But man having an IT team or just tacking on sales, account management,
support, legal, customization, billing ... and doing it well is a big lift.
Some of those things are "soft of" like what folks do internally, but man with
another company it can be WAY different. Let alone problems like a company who
hasn't done those things fighting its own momentum to do it right....

I'm reminded of a story from Amazon someone mentioned on HN (or linked it)
where they were working on early AWS like stuff and supposedly Bezos shows up
for a meeting / retreat late. He asks what everyone is talking about. They
were talking about "more cooperation" between the folks working on early AWS
stuff and their own storefront people and the challenges the storefront folks
had using this early form of AWS. Lots of cooperation talk.

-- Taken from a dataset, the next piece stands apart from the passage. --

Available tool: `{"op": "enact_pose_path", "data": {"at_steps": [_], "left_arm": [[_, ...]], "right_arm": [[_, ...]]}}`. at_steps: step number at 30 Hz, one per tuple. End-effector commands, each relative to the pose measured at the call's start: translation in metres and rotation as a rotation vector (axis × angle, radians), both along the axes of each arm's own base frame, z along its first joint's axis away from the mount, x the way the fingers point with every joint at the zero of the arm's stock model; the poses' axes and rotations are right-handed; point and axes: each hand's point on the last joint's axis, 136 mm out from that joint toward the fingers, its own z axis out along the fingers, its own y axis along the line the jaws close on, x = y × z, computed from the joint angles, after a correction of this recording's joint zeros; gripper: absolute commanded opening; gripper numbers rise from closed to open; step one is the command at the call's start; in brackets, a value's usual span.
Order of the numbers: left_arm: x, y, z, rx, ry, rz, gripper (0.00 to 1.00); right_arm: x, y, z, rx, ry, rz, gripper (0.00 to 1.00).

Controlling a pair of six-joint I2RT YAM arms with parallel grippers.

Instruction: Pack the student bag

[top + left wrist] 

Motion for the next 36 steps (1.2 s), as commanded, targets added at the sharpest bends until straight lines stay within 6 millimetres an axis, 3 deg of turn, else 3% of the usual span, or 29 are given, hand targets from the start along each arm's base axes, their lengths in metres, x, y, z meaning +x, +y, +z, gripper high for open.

Jeff didn't like it and said something about how he didn't like this
cooperation idea (more harshly than I said it IIRC). I'll get this next part
wrong to some extent but I think I've got the spirit of his next actions
right: He then setup a system where the back end AWS folks and the storefront
IT folks were actually discouraged from communicating directly. Rather the AWS
folks were required to write documentation to reduce the number of
interactions directly with the the people running the Amazon storefront. If
the storefront folks couldn't figure out how to do something and opened a
support ticket (no more direct calls) it counted against the AWS team.

The general idea here was to establish the same systems / practices you would
need to deal with outside customers who would one day use AWS... and hopefully
keep using it.

It's also a good example about how working on internal applications and
external are way way different.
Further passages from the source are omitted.